We are an important player in the Topic Centre for Freshwater and are responsible for the annual data analysis and summary of monitoring data on Danish lakes (NOVANA) https://dce2.au.dk/pub/SR417.pdf. We use the research-based knowledge to interpret monitoring data and use the monitoring data for particularly climate research, where time series are essential for credible results. The monitoring data are also used for knowledge-based development of threshold values relative to the Water Framework Directive and the Habitats Directive. Furthermore, we apply the combination of monitoring, research and consultancy to advice on the management of specific areas (e.g. the Eastern Vejler), and we also conduct research into the development and implementation of new techniques such as satellites and sensors in monitoring.
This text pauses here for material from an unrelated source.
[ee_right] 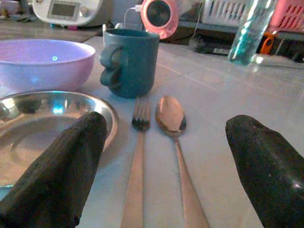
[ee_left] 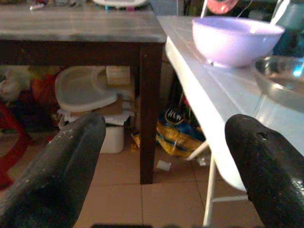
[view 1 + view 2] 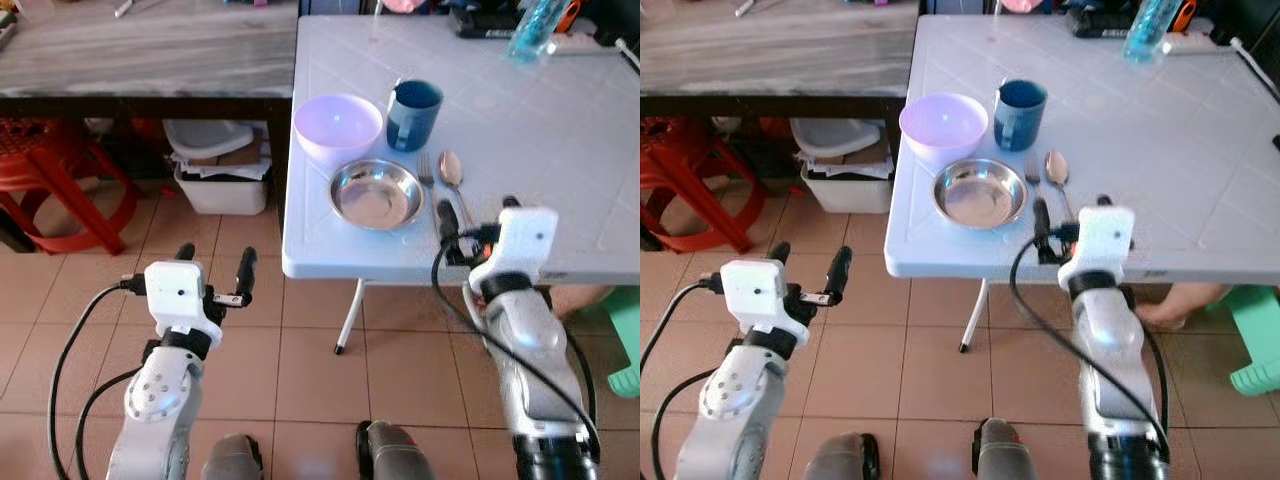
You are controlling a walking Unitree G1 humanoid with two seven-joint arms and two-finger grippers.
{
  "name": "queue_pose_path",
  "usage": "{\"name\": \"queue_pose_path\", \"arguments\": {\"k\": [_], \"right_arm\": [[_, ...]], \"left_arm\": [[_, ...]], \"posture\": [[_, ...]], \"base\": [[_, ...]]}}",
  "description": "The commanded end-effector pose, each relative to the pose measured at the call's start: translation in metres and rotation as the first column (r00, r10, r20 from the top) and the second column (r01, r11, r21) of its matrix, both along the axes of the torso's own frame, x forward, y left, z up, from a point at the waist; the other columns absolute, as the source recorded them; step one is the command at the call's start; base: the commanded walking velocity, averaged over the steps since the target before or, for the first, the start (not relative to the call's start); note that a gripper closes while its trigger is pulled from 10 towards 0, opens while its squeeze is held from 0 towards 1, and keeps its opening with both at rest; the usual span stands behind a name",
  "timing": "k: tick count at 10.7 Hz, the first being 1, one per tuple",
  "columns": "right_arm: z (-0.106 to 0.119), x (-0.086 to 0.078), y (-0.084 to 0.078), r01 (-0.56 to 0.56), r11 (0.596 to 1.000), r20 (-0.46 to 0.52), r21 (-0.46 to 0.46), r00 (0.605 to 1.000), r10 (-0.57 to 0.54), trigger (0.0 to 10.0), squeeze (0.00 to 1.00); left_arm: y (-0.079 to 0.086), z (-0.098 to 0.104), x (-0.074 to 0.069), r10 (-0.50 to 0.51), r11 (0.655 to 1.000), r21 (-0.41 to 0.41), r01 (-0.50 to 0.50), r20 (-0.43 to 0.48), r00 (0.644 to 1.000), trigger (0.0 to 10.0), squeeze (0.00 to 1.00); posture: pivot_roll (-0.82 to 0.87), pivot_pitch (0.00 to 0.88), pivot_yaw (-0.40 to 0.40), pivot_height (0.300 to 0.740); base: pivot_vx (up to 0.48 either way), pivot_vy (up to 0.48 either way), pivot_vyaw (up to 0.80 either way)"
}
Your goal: Setting the table
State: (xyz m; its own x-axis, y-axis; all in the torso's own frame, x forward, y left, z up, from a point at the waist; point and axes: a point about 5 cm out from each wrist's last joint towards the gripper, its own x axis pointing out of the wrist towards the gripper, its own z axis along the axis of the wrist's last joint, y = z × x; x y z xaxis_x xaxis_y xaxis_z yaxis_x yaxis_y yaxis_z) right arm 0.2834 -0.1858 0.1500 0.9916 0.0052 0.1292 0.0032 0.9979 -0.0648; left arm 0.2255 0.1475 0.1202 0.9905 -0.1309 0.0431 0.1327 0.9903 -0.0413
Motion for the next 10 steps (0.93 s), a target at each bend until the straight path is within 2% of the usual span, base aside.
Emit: {"name": "queue_pose_path", "arguments": {"k": [1,2,3,6,7,8,10], "right_arm": [[-0.002,0.002,-0.003,0.001,0.999,-0.022,0.036,1.0,0.0,10.0,1.0],[0.0,0.005,0.0,-0.016,0.997,-0.026,0.072,1.0,0.018,10.0,1.0],[0.002,0.009,0.009,-0.071,0.988,-0.032,0.139,0.997,0.076,10.0,0.0],[0.013,0.014,0.022,-0.155,0.964,-0.009,0.216,0.987,0.16,10.0,0.0],[0.012,0.015,0.023,-0.154,0.945,-0.034,0.288,0.985,0.171,10.0,0.0],[0.011,0.014,0.024,-0.16,0.944,-0.042,0.288,0.983,0.179,10.0,0.0],[0.004,0.009,0.029,-0.157,0.923,-0.081,0.351,0.977,0.196,10.0,0.0]], "left_arm": [[0.001,0.001,-0.003,-0.005,1.0,0.009,0.005,-0.005,1.0,10.0,0.0],[0.002,0.002,-0.004,-0.007,1.0,0.013,0.007,-0.007,1.0,10.0,0.0],[0.003,0.003,-0.006,-0.013,1.0,0.019,0.013,-0.015,1.0,10.0,0.0],[0.004,0.004,-0.008,-0.02,0.999,0.026,0.021,-0.023,1.0,10.0,0.0],[0.004,0.004,-0.009,-0.022,0.999,0.027,0.022,-0.026,0.999,10.0,0.0],[0.004,0.004,-0.009,-0.022,0.999,0.028,0.023,-0.028,0.999,10.0,0.0],[0.003,0.004,-0.009,-0.026,0.999,0.026,0.027,-0.032,0.999,10.0,0.0]], "posture": [[0.01,0.229,0.027,0.74],[0.02,0.239,0.032,0.74],[0.03,0.247,0.038,0.74],[0.03,0.257,0.047,0.74],[0.03,0.26,0.045,0.74],[0.03,0.262,0.044,0.74],[0.03,0.265,0.044,0.74]], "base": [[0.0,0.0,0.0],[0.0,0.0,0.0],[0.0,0.0,0.0],[0.0,0.0,0.0],[0.0,0.0,0.0],[0.0,0.0,0.0],[0.0,0.0,0.0]]}}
The Arctic is particularly threatened by climate change. Arctic research primarily takes place in Greenland where we use time series from the monitoring programmes conducted at Nuuk in South-West Greenland and Zackenberg in North-East Greenland (NERO and ZERO), combined with gradient studies from north to south and from ice cap to coast, to study climate effects on runoff areas and associated lake systems. We use the data for both model development and management of the Arctic nature areas and their resources. We work closely together with Greenland Institute of Natural Resources (https://natur.gl/) and the Arctic Research Centre (ARC), and thereby we are also part of the Arctic Science Partnership (ASP).
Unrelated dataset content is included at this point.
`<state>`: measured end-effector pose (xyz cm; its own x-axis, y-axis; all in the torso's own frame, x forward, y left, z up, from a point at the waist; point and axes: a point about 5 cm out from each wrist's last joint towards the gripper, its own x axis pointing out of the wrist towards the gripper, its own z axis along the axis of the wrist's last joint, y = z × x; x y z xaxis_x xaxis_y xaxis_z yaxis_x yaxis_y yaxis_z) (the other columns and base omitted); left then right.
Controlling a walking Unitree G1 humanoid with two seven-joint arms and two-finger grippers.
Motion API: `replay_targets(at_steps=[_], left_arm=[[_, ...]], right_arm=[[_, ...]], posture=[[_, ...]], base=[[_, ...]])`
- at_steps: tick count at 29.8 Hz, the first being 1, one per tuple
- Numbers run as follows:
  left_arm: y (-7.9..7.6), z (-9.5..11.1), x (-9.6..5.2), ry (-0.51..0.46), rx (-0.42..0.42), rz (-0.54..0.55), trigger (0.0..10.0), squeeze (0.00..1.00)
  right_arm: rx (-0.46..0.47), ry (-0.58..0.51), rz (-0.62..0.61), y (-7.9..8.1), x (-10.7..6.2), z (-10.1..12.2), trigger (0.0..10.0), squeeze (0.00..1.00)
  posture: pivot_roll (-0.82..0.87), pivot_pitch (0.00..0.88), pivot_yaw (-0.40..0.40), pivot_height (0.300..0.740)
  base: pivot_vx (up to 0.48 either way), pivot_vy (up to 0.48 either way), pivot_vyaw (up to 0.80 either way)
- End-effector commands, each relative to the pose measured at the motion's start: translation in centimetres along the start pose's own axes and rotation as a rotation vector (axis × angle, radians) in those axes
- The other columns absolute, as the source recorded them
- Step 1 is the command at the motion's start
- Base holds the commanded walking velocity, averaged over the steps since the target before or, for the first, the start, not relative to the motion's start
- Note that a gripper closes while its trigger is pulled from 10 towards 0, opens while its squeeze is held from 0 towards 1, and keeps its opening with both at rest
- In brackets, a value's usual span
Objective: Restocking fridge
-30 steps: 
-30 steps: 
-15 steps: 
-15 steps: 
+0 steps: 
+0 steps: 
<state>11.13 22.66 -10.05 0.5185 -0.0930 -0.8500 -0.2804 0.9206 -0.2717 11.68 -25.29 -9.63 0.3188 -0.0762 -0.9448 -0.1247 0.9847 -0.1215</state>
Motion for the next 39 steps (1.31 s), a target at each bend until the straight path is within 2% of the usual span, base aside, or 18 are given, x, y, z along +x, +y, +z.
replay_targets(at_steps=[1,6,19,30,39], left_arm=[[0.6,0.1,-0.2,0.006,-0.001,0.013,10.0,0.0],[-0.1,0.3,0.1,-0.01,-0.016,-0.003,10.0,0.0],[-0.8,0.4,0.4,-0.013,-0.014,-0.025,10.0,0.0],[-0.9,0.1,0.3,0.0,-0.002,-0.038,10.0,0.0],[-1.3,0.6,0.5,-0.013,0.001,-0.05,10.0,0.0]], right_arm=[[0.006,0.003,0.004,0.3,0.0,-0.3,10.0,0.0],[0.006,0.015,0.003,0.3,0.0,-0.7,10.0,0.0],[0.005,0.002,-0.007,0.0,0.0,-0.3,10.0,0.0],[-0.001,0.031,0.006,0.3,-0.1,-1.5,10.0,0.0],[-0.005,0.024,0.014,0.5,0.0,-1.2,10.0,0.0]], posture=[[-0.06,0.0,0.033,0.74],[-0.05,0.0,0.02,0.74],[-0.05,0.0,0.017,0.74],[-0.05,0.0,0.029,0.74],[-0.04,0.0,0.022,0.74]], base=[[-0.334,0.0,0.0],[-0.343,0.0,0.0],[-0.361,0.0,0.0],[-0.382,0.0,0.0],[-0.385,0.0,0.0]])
We have a large international network. We work directly with universities in Uruguay, Brazil, Argentina, USA, Canada, Greenland (Greenland Institute of Natural Resources) and all the Nordic countries, and through EU projects there is direct collaboration with universities and research institutions in Turkey and most other European countries. There is also close contact with China, where we work directly together with the Chinese Academy of Sciences (CAS), partly through research projects, partly through the Sino-Danish Centre (SDC).
Through DANIDA, we participate in collaborative projects on Lake Tanganyika in Tanzania and Lake Bosumtwi in Ghana.
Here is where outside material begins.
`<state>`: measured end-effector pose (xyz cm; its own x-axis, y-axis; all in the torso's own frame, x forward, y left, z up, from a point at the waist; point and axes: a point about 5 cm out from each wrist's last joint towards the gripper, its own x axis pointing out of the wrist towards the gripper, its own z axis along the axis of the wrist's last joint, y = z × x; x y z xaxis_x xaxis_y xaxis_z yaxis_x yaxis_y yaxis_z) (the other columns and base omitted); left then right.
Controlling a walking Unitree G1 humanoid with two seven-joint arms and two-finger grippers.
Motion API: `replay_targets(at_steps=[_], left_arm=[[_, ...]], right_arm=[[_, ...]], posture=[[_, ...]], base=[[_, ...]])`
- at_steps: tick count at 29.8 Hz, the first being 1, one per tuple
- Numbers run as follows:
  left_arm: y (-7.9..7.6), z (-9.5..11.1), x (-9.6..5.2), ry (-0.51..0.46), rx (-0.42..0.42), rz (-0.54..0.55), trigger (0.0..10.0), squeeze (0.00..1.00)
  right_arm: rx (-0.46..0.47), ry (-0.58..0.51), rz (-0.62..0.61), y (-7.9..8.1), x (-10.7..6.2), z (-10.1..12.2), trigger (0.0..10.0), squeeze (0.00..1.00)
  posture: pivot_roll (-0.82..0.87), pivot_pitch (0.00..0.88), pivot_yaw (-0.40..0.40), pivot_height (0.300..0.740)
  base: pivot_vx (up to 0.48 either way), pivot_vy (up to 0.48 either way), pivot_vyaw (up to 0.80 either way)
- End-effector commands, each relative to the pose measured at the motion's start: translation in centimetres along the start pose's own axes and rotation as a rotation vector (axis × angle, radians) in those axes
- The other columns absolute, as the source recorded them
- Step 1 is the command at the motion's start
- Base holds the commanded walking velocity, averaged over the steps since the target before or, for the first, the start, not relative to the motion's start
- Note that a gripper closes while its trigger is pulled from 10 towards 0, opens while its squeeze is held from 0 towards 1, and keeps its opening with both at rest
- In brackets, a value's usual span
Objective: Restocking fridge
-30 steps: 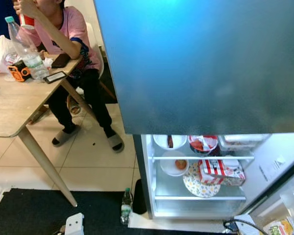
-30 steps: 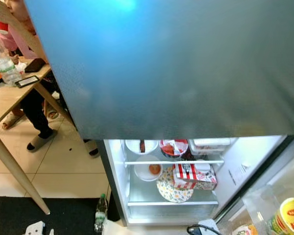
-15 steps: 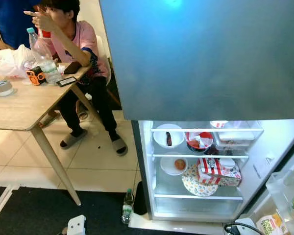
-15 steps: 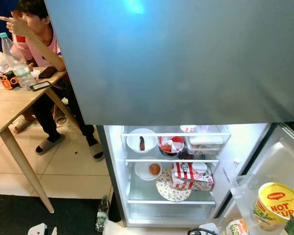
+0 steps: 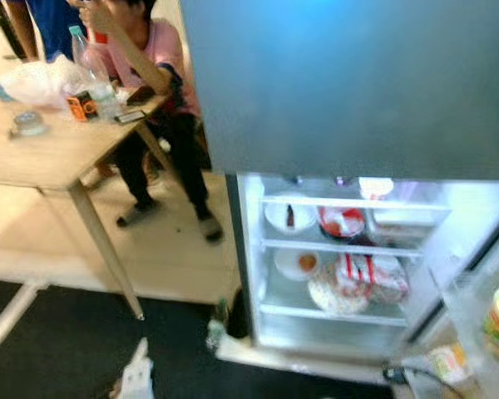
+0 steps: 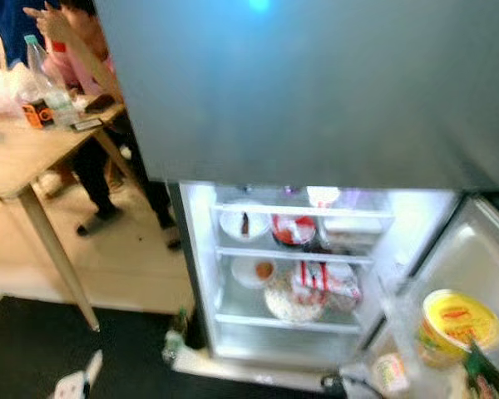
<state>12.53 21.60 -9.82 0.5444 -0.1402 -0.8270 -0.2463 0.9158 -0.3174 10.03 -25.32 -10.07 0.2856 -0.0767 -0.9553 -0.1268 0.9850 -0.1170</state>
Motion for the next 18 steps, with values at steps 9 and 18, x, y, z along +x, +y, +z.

Here, you can read more about the RELAB project in Ghana.
We have many kilometres of streams in Denmark, and depending on how it is calculated, the figure ranges between 30,000 and 60,000 km. The streams interact closely with the surrounding landscape, and they are therefore particularly vulnerable to human activities in their immediate surroundings, which contribute to changing both nutrient conditions and hydromorphological conditions. Most Danish streams have been straightened and deepened, and frequent weed cuttings have significant impacts on the aquatic plants and animals and thus also on the ecological state assessed according to the Water Framework Directive. Our research addresses both basic scientific and application-oriented questions and is often conducted in close collaboration with the Department of Biology at AU as well as other national and international research institutions, with a particular focus on also elucidating the role of streams in the green transition, and how various tools can contribute to this.